Assignment
Below is a listing. Set down exactly the lines from the one containing "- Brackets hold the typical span" through the one containing "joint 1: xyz", both ends included, and leave out the rest.
-*-
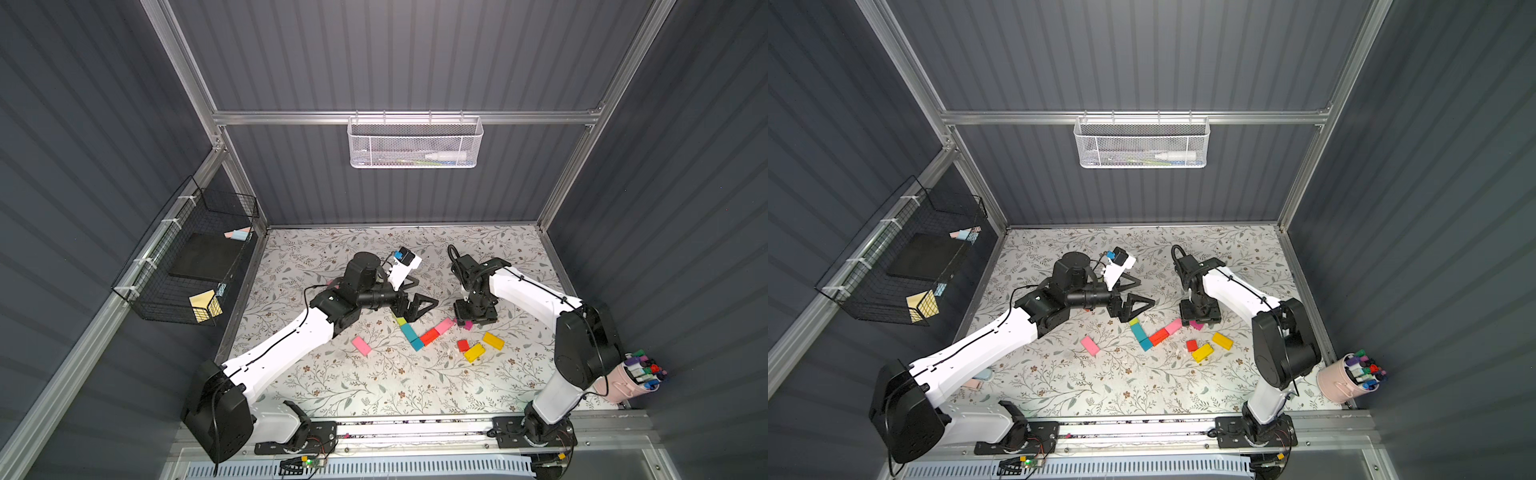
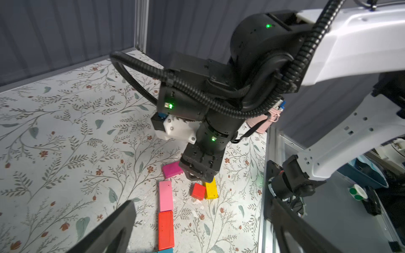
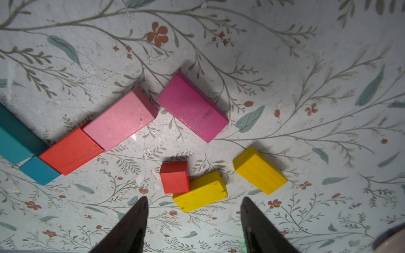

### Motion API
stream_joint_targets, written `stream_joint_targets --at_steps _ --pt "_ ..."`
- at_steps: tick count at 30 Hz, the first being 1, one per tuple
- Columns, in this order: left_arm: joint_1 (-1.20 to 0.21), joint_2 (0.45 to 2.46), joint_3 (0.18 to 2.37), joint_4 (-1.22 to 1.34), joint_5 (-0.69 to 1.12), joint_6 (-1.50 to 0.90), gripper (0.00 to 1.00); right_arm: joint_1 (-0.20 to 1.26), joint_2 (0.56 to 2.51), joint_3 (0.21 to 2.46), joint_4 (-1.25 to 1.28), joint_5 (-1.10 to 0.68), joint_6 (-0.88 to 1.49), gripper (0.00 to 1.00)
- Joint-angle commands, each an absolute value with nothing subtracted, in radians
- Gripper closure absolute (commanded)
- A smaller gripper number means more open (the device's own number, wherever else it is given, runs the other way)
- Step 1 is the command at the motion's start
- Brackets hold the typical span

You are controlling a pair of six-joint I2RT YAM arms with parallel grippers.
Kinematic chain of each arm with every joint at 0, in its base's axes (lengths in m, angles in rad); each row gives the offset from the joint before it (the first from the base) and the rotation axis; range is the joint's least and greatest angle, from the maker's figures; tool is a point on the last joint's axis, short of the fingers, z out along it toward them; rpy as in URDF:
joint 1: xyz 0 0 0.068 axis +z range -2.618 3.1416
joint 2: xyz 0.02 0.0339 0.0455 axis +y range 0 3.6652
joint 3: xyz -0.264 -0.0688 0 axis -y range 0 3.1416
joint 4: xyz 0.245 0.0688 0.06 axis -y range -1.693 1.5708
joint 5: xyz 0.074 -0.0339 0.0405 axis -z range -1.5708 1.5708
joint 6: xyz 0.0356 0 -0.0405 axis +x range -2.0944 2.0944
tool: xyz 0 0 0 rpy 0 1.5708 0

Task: Assemble the letter v with building blocks
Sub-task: Pick up the building block from the center of the board.

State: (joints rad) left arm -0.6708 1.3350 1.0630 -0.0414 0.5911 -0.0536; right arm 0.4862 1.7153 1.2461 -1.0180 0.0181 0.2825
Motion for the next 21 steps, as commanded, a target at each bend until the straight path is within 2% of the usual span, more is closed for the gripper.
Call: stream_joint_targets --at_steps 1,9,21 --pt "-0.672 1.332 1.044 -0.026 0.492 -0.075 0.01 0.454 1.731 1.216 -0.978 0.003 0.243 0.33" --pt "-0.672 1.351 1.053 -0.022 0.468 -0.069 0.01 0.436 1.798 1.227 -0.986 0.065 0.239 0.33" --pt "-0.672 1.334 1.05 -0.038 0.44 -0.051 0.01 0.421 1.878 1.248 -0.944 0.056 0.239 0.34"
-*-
Final answer
- Brackets hold the typical span

You are controlling a pair of six-joint I2RT YAM arms with parallel grippers.
Kinematic chain of each arm with every joint at 0, in its base's axes (lengths in m, angles in rad); each row gives the offset from the joint before it (the first from the base) and the rotation axis; range is the joint's least and greatest angle, from the maker's figures; tool is a point on the last joint's axis, short of the fingers, z out along it toward them; rpy as in URDF:
joint 1: xyz 0 0 0.068 axis +z range -2.618 3.1416

The given answer completes the exercise.